I want to update an enum variant while moving a field of the old variant to the new one without any cloning:
enum X {
X1(String),
X2(String),
}
fn increment_x(x: &mut X) {
*x = match *x {
X::X1(s) => X::X2(s),
X::X2(s) => X::X1(s),
}
}
This doesn't work because we can't move s
from &mut X
:
error[E0507]: cannot move out of borrowed content
--> src/lib.rs:7:16
|
7 | *x = match *x {
| ^^
| |
| cannot move out of borrowed content
| help: consider removing the `*`: `x`
8 | X::X1(s) => X::X2(s),
| - data moved here
9 | X::X2(s) => X::X1(s),
| - ...and here
Please don't suggest things like implementing an enum X { X1, X2 }
and using struct S { variant: X, str: String }
etc.
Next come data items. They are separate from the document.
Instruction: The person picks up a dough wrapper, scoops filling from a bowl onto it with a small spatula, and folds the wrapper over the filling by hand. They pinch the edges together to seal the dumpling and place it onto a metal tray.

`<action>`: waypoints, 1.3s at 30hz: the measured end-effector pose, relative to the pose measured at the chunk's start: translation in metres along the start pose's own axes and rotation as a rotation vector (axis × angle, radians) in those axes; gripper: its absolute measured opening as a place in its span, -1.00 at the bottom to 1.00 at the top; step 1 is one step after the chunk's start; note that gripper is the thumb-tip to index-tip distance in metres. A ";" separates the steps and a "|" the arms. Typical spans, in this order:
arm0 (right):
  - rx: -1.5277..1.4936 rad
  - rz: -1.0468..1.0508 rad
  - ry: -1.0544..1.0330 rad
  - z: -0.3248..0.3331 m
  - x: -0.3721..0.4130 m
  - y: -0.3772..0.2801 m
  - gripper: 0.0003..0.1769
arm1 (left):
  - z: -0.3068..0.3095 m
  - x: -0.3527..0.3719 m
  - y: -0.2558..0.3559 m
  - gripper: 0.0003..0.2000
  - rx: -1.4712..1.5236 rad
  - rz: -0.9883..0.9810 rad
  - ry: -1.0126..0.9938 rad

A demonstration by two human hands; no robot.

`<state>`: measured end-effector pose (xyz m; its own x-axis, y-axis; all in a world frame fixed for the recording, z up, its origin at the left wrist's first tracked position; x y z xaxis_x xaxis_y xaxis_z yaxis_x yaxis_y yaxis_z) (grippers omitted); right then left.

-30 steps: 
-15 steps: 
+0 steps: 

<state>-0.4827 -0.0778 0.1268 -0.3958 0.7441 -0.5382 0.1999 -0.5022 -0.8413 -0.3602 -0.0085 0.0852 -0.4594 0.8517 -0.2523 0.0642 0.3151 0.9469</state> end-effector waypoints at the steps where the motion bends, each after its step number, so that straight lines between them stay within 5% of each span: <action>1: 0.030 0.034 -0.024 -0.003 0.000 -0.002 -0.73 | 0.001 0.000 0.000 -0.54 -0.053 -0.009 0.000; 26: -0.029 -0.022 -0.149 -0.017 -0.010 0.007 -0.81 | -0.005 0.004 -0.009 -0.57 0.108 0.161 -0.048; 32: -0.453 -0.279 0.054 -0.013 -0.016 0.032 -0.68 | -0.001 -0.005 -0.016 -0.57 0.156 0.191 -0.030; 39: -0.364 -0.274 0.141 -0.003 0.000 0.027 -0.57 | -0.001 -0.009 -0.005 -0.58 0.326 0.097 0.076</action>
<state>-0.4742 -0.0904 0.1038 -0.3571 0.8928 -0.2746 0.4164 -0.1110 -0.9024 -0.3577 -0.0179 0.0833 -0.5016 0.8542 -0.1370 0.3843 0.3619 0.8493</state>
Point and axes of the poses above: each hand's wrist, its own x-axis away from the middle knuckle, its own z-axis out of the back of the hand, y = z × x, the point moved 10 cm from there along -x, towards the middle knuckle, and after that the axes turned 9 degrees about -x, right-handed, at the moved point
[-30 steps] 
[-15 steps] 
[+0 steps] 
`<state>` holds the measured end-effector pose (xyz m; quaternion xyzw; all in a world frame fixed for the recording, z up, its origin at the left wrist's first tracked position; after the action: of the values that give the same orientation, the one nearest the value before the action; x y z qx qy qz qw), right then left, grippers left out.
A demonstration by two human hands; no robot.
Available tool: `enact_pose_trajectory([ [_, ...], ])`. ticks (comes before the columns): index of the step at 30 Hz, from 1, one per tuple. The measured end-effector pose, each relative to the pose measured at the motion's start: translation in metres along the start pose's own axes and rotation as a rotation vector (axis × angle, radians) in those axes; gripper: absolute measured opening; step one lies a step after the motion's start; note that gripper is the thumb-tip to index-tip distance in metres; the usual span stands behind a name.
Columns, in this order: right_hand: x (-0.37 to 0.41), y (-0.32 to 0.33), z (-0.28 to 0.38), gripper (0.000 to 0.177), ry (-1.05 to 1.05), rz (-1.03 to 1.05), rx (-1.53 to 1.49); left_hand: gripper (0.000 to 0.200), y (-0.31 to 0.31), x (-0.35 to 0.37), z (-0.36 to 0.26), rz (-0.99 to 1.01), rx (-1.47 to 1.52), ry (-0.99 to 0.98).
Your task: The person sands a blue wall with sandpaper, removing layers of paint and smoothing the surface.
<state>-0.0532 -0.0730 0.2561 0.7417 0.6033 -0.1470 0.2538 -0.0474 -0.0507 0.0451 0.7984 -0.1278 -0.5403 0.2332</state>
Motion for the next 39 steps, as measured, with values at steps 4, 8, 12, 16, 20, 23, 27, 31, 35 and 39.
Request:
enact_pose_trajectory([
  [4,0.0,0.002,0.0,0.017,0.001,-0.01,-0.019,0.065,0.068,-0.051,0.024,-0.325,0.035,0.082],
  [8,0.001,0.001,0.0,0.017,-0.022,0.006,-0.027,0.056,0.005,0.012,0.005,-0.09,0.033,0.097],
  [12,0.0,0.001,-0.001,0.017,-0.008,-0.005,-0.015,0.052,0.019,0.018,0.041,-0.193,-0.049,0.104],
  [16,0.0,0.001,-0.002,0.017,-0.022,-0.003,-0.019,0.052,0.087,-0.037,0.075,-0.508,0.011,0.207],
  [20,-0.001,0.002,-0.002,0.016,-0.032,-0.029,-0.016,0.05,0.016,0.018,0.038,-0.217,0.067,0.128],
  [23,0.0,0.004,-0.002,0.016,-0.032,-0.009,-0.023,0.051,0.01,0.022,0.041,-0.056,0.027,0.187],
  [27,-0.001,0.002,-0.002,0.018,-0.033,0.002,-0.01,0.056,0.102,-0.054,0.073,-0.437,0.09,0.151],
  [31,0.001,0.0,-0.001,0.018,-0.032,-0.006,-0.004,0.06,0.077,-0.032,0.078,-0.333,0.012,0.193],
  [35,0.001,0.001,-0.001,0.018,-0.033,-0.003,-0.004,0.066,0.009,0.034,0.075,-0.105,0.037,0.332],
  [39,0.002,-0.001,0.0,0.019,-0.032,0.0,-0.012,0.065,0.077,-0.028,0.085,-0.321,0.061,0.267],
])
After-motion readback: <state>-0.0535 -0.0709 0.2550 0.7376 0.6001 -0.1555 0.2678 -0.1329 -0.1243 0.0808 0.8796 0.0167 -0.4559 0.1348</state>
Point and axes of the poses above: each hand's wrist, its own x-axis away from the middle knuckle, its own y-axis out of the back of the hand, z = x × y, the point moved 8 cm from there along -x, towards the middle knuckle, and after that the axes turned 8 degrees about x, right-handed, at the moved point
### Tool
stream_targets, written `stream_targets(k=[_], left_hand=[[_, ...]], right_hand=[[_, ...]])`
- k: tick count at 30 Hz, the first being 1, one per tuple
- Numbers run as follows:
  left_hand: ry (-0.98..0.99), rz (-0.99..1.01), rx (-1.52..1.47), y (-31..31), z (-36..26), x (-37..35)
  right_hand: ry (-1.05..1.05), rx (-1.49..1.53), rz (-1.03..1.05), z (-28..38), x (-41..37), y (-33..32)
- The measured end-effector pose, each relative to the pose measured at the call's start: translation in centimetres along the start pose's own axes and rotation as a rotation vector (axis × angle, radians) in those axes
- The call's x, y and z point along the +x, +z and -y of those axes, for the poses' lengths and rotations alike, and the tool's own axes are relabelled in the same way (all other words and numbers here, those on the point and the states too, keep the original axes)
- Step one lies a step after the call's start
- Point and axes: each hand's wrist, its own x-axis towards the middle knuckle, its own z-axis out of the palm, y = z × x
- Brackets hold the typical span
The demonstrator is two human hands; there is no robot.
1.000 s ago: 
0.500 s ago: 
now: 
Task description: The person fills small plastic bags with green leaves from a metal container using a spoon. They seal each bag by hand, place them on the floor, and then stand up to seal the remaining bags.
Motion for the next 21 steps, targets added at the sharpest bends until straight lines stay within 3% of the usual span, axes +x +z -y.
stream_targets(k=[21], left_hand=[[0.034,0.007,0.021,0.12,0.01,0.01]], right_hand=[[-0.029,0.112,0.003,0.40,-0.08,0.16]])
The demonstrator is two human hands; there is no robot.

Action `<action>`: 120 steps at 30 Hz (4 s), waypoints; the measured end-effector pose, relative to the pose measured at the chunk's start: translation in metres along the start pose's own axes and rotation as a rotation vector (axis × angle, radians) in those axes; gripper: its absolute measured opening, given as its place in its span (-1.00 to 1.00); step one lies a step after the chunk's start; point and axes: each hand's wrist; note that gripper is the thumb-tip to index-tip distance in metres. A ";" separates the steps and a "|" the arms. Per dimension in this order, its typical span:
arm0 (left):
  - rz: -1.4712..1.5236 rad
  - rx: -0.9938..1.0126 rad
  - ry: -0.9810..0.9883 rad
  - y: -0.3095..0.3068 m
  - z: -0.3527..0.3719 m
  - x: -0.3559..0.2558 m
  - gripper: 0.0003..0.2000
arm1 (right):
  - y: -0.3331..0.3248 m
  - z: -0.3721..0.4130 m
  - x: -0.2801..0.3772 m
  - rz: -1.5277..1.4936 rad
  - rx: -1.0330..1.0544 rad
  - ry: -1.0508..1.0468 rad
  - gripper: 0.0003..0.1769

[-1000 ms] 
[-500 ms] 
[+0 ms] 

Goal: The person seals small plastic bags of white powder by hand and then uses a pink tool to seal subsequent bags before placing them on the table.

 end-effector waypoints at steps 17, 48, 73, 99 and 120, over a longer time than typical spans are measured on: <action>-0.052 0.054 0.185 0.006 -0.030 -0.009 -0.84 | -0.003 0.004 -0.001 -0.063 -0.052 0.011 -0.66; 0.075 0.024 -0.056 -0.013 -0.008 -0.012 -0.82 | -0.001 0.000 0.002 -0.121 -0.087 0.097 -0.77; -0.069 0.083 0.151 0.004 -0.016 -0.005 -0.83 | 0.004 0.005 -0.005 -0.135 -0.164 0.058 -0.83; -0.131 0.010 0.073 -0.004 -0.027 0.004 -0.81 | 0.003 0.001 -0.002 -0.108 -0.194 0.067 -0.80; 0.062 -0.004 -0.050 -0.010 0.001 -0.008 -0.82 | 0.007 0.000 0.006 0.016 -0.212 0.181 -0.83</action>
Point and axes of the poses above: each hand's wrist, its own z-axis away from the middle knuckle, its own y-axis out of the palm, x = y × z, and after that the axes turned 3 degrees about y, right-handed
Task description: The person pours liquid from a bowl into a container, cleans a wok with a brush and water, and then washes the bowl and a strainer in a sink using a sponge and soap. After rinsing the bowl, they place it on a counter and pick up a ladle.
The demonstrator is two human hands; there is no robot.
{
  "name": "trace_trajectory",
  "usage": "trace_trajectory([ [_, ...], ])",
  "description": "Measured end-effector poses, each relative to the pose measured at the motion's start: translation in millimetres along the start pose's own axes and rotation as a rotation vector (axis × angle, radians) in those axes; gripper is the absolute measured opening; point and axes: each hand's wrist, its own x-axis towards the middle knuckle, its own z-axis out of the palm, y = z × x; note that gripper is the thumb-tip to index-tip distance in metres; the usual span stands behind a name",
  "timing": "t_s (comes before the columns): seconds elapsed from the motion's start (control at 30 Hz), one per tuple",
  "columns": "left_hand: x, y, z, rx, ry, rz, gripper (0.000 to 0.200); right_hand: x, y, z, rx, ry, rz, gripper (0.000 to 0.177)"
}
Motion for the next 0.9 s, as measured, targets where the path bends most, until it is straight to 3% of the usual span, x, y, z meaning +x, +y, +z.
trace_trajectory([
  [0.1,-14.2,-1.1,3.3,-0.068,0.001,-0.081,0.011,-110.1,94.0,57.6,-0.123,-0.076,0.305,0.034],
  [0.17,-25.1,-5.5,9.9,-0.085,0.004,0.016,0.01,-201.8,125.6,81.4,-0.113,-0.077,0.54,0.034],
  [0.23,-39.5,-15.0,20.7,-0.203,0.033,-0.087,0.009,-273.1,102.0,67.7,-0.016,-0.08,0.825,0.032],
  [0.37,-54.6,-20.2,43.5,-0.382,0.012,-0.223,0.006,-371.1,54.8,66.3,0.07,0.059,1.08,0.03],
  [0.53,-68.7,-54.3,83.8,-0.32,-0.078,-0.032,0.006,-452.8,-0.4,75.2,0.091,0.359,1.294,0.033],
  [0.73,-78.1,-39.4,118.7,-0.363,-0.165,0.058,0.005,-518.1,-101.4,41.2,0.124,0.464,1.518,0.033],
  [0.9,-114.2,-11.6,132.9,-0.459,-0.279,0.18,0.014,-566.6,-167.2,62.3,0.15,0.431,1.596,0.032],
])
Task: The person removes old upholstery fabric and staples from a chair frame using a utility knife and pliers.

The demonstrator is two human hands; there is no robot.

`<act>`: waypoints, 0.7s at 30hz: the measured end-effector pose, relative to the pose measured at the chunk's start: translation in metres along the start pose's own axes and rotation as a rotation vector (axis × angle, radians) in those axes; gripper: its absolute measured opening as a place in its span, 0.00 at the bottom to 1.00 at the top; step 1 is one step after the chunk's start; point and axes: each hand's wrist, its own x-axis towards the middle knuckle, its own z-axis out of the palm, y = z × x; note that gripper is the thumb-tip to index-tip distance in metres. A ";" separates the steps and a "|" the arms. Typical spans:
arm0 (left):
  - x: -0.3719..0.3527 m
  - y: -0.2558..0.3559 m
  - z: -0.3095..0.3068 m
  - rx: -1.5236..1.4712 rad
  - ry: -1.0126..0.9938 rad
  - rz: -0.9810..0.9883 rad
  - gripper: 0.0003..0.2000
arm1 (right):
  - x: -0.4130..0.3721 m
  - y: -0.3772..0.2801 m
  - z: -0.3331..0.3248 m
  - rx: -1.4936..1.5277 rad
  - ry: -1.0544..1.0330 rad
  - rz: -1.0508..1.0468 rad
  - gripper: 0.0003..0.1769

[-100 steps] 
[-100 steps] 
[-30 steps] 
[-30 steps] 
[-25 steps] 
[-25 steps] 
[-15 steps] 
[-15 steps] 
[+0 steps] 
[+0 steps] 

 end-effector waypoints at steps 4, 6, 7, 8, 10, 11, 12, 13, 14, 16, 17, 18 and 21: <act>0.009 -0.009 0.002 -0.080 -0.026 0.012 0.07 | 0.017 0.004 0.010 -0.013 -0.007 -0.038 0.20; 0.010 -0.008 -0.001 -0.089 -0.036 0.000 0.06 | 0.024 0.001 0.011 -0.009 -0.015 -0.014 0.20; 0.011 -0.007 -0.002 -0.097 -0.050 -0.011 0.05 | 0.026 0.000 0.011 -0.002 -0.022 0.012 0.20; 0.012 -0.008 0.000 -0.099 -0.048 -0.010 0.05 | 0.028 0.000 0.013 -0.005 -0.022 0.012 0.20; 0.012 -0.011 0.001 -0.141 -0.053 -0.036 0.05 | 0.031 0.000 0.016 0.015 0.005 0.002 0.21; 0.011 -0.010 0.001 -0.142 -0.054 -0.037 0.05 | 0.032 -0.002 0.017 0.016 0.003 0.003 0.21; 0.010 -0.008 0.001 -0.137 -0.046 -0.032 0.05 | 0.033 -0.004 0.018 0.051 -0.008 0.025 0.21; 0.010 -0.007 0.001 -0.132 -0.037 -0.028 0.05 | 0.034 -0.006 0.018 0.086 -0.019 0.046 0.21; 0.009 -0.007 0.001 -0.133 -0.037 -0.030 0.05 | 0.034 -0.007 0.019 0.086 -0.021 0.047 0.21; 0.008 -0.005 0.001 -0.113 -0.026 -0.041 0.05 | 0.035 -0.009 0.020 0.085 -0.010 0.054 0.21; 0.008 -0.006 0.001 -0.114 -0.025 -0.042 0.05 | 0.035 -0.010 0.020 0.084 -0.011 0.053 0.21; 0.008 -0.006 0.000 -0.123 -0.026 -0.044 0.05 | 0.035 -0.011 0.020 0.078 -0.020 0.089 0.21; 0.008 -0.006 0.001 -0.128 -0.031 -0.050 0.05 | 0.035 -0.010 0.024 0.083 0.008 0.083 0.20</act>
This is a simplified example, imagine having lots of other fields in variants, and wanting to move one field from one variant to another.
This doesn't work because we can't move
s
from&mut X
.
Then don't do that... take the struct by value and return a new one:
enum X {
X1(String),
X2(String),
}
fn increment_x(x: X) -> X {
match x {
X::X1(s) => X::X2(s),
X::X2(s) => X::X1(s),
}
}
Ultimately, the compiler is protecting you because if you could move the string out of the enumeration, then it would be in some half-constructed state. Who would be responsible for freeing the string if the function were to panic at that exact moment? Should it free the string in the enum or the string in the local variable? It can't be both as a double-free is a memory-safety issue.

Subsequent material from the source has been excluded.